U.S. Supreme Court conservatives question Biden’s student debt relief plan

The clash between the court’s factions became unusually personal in a written exchange between its two Black justices. In her dissenting opinion, liberal Ketanji Brown Jackson accused the conservative majority of being “ostrich-like” in ignoring structural racism. Conservative Clarence Thomas fired back that Ms. Jackson is trying to “label all Blacks as victims.”

This week’s string of conservative rulings continues the court’s pushback on liberal judicial and legislative policies. In addition to the abortion decision, last year’s judicial term included rulings curbing federal attempts to fight climate change via regulating power plants, and making it easier to carry concealed handguns in public.

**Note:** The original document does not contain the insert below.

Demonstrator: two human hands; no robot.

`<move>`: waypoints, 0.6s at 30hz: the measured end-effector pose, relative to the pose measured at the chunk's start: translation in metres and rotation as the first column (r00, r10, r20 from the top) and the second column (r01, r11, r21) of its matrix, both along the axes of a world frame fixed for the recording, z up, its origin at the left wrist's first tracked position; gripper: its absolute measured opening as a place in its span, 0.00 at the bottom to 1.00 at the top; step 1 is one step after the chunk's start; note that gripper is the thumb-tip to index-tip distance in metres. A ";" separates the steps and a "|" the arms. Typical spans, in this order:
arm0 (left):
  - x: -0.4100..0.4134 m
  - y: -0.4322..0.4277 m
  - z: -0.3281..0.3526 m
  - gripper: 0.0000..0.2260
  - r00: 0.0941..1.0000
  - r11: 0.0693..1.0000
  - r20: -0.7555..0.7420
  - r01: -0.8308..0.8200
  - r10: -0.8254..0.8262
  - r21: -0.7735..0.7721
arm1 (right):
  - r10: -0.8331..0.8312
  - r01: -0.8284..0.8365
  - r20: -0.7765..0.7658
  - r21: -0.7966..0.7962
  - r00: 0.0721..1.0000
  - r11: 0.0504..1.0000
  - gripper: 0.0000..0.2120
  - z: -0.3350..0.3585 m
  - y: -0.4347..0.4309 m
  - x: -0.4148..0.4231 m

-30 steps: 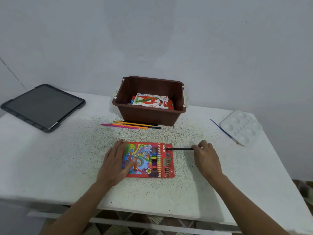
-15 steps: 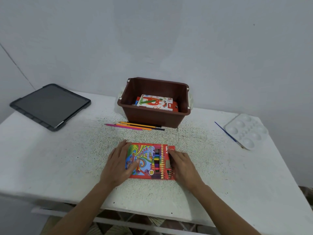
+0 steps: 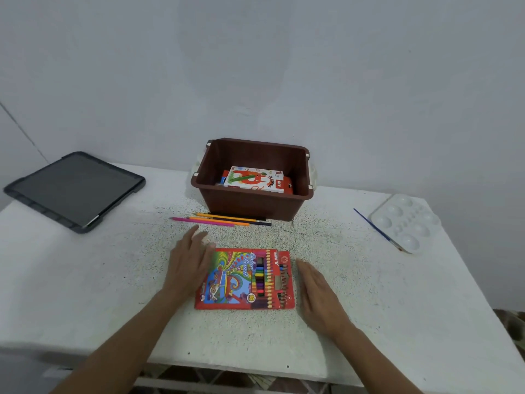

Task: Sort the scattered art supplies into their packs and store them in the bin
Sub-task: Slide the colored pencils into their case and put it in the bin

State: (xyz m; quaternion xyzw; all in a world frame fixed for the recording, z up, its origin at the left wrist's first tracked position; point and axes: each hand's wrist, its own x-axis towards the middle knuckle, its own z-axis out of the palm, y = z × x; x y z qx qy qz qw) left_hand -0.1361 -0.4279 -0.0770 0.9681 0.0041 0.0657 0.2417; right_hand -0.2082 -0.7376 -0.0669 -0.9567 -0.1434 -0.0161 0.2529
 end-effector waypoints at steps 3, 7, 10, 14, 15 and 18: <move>0.023 0.002 0.013 0.21 0.999 0.992 -0.039 0.001 0.004 0.130 | 0.011 -0.011 -0.022 0.009 1.000 1.000 0.40 0.001 0.001 0.000; 0.041 0.009 0.021 0.24 0.984 0.931 -0.168 0.120 -0.065 0.344 | 0.026 -0.026 -0.050 0.003 0.998 1.000 0.39 0.003 0.002 0.002; 0.040 0.009 0.023 0.25 0.987 0.885 -0.152 0.120 -0.057 0.449 | 0.042 -0.041 -0.006 0.012 0.999 0.999 0.36 0.005 0.002 0.002; 0.039 0.018 0.015 0.19 0.995 0.825 -0.079 0.097 -0.064 0.557 | 0.054 -0.056 0.080 0.021 0.995 0.998 0.26 0.001 0.002 0.001; 0.039 0.020 0.014 0.17 0.995 0.814 -0.060 0.096 -0.076 0.573 | 0.050 -0.051 0.072 0.020 0.996 0.998 0.26 0.001 0.002 0.001; 0.038 0.022 0.017 0.14 0.992 0.793 -0.056 0.123 -0.111 0.596 | 0.041 -0.041 0.033 0.013 0.999 0.999 0.28 0.003 0.003 0.002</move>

The additions of conservative justices Brett Kavanaugh in 2018 and Amy Coney Barrett in 2020 gave the court its first right-wing majority in decades. It was the culmination of a 40-year campaign by conservative judicial activists to remake what they viewed as an excessively liberal judiciary.

Working primarily through the Federalist Society, a conservative legal group, they vetted lawyers and judges for conservative credentials and then presented them to Republican elected officials for appointment to the bench. During the Trump administration, the White House and a Republican-run Senate worked to put in place conservative judges, including three on the Supreme Court.

Some conservatives on the top court, including Chief Justice Roberts and Justice Kavanaugh, have occasionally sided with the court’s liberals: This year, they helped strike down gerrymanders of electoral districts in Alabama and North Carolina that disadvantaged Black voters. But on most major cases, the court has tended to break on ideological lines.

Josh Blackman, a professor at South Texas College of Law, said a coming case on the right of states to take away guns from people subject to domestic violence court orders could prove another test of the court’s direction. He pointed out that it may also have to make election-related decisions in 2024 as Mr. Trump makes a presidential comeback bid.

“The past two terms have been fairly conservative,” said Prof. Blackman, a Federalist Society member. “The court is definitely spreading its wings and using the new majority to clear the brush.”